Reduced hours at the post office counter due to short staffing have meant long wait times for anyone picking up packages, buying stamps or any other service requiring help by a postal employee. A proposed resolution was endorsed by the Chamber of Commerce and cited the difficulty local businesses have had in getting inventory or mailing out goods to other places.
Assembly member Jeff Meucci supported passage of the resolution and reported a wait time of an hour and a half in line Monday.
“The only thing I can compare it to over the last couple of weeks is the (Transportation Security Administration) line down at SeaTac airport. They’ve got me daisy chained through the post office. I’ve passed the same person four or five times and I’m looking at seeing if it’s still the same day. I get to the front and I’m just relieved to get there. And so yeah I’m going to support this. Anything I think we can do wake somebody up, up the chain, whether it will do any good. We have to, we have to say something.”
Petersburg has delivery of mail and packages to post office boxes, but no home delivery. Reduced counter hours have been a problem for more than a year. But it’s especially bad leading up to the holidays, with lines stretching throughout the post office for people seeking to pick up or send their packages.
The resolution also noted difficulty for residents receiving medication in the mail and the possibility of COVID spreading among people waiting indoors in line. Local officials have talked to the Postal Service about the issue but the problem persists.
Assembly member Dave Kensinger proposed the resolution as a way to force a response.
“My goal in this is, is to kick this up the chain and we have to start a formalized process if we want to see any improvements and this has been going on for a lot longer than a year. And I don’t know I’m welcome to any ideas that anybody has on anybody we can call, anybody we can contact but, boy we’ve been down that rabbit hole and we’ve come up with zip.”

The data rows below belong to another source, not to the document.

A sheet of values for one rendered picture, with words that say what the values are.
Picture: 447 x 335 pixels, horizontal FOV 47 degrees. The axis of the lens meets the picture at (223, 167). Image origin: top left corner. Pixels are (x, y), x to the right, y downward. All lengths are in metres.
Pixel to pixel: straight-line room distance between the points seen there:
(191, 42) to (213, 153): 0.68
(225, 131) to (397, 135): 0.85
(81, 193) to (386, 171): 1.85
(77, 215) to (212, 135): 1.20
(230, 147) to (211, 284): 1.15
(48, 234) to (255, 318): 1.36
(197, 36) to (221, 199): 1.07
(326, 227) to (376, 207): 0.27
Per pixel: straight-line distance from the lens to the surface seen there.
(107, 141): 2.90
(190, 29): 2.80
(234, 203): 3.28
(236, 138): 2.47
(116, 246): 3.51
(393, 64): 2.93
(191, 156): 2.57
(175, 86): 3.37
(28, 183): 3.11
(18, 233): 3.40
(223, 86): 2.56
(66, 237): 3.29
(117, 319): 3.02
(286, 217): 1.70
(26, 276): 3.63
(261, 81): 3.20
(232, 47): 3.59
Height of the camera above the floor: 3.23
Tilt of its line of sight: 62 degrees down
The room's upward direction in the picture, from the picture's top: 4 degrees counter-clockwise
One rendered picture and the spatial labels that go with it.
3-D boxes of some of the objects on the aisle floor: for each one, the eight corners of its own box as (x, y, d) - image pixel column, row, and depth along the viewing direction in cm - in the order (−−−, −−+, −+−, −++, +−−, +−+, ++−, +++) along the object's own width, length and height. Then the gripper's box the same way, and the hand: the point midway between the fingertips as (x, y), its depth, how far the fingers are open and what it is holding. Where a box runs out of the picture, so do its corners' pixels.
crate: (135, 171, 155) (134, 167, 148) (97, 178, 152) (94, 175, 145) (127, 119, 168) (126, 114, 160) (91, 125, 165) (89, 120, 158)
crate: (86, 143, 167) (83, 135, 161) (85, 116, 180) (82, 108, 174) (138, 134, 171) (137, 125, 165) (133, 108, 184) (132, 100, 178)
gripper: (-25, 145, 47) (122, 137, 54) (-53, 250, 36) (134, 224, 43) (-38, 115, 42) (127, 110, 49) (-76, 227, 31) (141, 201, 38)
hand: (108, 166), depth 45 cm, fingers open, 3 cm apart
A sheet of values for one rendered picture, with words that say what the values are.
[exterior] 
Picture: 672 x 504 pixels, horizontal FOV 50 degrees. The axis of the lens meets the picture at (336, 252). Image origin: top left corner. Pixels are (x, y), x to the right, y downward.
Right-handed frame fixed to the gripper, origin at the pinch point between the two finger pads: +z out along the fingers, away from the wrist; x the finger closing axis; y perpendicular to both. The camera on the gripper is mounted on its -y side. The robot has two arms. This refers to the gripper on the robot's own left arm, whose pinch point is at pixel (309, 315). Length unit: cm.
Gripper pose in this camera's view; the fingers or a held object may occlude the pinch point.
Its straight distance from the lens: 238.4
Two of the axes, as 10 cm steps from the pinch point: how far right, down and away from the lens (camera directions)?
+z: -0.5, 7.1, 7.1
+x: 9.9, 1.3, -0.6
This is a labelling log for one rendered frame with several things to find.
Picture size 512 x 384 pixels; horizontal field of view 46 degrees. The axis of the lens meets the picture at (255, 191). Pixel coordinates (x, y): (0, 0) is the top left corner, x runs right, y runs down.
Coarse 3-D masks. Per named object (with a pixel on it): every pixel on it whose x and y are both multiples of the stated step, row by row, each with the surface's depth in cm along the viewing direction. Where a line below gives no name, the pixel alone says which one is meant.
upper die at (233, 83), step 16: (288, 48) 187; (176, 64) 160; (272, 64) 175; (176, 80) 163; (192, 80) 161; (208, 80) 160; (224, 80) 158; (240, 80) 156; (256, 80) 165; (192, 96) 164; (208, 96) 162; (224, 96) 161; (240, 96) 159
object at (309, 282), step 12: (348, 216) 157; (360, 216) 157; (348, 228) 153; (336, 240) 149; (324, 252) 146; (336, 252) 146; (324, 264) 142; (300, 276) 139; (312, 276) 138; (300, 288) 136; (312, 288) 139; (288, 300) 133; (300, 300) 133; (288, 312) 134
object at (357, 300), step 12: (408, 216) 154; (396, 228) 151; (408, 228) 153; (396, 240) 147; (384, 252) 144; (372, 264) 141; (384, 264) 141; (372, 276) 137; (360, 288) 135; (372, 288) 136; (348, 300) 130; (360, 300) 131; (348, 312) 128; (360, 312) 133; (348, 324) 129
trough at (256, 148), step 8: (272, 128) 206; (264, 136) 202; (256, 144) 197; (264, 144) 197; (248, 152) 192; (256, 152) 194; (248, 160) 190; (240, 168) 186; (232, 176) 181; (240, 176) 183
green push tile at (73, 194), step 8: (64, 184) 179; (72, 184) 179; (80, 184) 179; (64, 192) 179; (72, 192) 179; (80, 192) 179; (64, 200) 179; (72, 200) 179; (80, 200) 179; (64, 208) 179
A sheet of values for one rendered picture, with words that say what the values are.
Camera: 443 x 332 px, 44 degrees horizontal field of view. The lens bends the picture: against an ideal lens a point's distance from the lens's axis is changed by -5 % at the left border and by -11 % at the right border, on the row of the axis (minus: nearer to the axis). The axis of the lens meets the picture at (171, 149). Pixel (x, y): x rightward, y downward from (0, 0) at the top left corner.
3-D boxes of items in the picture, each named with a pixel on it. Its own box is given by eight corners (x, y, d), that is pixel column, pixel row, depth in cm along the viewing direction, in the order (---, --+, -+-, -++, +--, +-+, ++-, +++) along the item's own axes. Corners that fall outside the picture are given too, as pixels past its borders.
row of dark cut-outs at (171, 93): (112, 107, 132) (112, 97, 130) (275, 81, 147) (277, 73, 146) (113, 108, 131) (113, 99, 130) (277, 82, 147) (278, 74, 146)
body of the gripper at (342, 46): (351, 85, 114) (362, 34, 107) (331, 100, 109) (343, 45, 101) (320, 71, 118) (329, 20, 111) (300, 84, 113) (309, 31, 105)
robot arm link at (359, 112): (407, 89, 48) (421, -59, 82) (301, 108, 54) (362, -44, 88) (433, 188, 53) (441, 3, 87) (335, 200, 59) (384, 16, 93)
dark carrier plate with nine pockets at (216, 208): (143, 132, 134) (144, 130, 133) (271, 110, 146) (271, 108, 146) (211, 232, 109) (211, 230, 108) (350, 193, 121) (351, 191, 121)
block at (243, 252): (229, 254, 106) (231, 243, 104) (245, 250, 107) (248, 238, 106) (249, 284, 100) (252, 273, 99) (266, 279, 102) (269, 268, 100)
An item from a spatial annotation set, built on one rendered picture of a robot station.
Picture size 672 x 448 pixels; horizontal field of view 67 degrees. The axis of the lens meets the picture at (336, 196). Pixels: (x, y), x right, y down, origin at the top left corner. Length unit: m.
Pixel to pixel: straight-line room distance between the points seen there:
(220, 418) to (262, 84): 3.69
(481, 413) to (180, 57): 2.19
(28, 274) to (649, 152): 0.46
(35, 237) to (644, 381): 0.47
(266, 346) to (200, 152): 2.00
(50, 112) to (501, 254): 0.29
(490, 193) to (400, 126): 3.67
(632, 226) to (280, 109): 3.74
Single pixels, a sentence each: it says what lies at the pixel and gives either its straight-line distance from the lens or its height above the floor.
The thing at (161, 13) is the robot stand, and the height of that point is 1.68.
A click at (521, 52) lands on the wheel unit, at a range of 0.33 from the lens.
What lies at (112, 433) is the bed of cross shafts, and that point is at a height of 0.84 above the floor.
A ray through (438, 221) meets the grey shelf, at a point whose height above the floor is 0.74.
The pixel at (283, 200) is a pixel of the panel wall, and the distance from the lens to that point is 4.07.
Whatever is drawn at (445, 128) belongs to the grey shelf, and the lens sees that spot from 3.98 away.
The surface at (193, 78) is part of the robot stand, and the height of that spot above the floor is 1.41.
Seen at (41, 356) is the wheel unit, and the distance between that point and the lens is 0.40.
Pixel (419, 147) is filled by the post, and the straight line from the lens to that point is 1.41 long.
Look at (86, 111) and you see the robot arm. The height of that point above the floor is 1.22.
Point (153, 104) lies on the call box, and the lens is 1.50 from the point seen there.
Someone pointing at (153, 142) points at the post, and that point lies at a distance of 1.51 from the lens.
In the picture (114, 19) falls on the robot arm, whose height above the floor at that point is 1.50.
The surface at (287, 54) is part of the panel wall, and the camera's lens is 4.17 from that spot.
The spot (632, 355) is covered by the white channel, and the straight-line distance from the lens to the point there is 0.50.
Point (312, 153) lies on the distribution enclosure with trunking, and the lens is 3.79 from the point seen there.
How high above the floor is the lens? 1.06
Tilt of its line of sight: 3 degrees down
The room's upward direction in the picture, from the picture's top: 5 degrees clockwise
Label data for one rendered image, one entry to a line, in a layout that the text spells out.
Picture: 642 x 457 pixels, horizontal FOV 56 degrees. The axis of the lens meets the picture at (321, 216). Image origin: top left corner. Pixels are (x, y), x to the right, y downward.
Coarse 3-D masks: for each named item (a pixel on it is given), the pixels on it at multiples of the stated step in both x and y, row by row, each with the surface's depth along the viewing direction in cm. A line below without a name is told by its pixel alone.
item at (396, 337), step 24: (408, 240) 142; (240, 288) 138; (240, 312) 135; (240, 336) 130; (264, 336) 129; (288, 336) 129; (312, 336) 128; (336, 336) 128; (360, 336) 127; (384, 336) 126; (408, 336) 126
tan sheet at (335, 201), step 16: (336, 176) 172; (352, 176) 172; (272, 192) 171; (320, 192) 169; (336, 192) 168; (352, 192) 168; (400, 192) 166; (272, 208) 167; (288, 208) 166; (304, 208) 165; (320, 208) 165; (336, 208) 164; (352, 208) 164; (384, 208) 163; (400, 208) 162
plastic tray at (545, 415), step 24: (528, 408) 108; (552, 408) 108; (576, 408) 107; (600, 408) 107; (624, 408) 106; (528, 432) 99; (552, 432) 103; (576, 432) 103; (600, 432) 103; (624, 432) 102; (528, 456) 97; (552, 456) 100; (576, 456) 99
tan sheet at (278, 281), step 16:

But others on the assembly thought home delivery would create other problems for mail delivery or do not think home delivery will solve the bottleneck for packages at the post office. Vice mayor Jeigh Stanton Gregor said he’d rather send a resolution asking the postal service to hire more workers.
“It’s still two separate issues. Home delivery doesn’t solve the staffing issue. We order a lot of stuff, so I’m up there a lot. I see postmaster (Kim) Aulbach running to and fro, her staff running to and fro. Fill ins come, fill ins go and we’ve had a staffing shortage for a long time now. We have a resolution before us at another meeting, I’ll be all about more or less a lot of the language in there and request for more staffing because they’re only open at the window from 1-5 because there’s not enough people to do it.”
Counter hours in the week leading up to Christmas are noon to 5:30 p.m. weekdays.
The resolution only had two votes in support, Kensinger and Meucci and it failed. Stanton-Gregor was joined by Chelsea Tremblay and Bob Lynn voting no. Mayor Mark Jensen and assembly member Tom Fine-Walsh were not at the meeting.